I mean, yes, but also the whole "you're not my equal" thing is clearly present in how the Federation interacts with cultures that haven't adopted FTL drive, and it's a very colonialist mindset.
No one said the UFP is not on balance good! Saying that there are problems, saying that there's a neo-colonialist mindset that needs to be fought against -- these are not claims that the entire UFP's right to exist is nullified or that it's an evil thing. But it is an argument that it's not as perfect as it imagines itself to be and that it needs some more humility.
That puny thing? C'mon. Those ships looked like they had maybe the volume of three or four runabouts. You could fit maybe 200 people on each of those ships. That's only 40,000 people in that fleet, total. That's the kind of fleet you mobilize to evacuate a small city; utterly inadequate for evacuating a planet.
First off: Different Romulans have different opinions! All Romulans are not the same. Shocking, I know.
Secondly: Do you really not get that that's a conflict that happens in real life -- that a nation may desperately need help, but also desperately need to be respected and treated as equals, rather than condescended to or exploited?
That Romulan Senator is not claiming the Romulans were materially self-sufficient to achieve the goal of evacuating Romulus.
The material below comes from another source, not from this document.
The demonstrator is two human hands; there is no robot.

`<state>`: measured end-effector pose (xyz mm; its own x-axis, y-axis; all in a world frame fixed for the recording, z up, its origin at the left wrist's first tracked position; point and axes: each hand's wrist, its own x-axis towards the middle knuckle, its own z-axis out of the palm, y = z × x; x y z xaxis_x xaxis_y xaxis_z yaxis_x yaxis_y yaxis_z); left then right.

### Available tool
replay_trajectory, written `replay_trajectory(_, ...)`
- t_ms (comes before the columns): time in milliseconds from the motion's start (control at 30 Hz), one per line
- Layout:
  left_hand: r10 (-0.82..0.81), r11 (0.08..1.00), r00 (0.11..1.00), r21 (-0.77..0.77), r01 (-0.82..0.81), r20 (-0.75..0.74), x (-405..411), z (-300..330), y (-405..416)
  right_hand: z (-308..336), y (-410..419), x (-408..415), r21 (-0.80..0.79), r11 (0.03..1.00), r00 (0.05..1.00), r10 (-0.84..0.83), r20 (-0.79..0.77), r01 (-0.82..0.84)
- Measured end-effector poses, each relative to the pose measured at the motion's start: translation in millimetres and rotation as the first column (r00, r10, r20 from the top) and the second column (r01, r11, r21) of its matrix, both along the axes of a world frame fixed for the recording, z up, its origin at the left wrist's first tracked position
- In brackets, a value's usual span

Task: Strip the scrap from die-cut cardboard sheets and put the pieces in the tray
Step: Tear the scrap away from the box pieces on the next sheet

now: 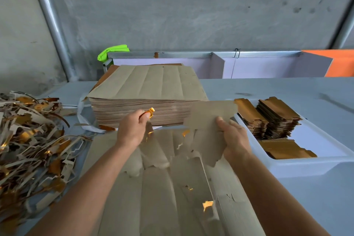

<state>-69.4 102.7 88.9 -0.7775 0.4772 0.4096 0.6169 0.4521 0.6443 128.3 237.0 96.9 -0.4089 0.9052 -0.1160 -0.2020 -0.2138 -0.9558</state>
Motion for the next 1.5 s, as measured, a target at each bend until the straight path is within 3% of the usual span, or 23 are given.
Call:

But he is complaining about being condescended to, about being treated as lesser-than, about being disrespected and being treated with paternalism. These are perfectly reasonable complaints that people from marginalized communities have in real life.
Why do you keep essentializing "the Romulans" as one thing instead of acknowledging the diversity of Romulan cultures and beliefs and factions and interests that existed within the Star Empire and that survive after the Empire's collapse?
Is it really that hard to understand that he could be both in the right and the wrong at the same time?
Star Trek: Picard is not here to reaffirm a childish, two-dimensional sense of right and wrong. Real life is more complex than that; people are often right and wrong in the same measure. Benevolence and paternalism can go hand-in-hand.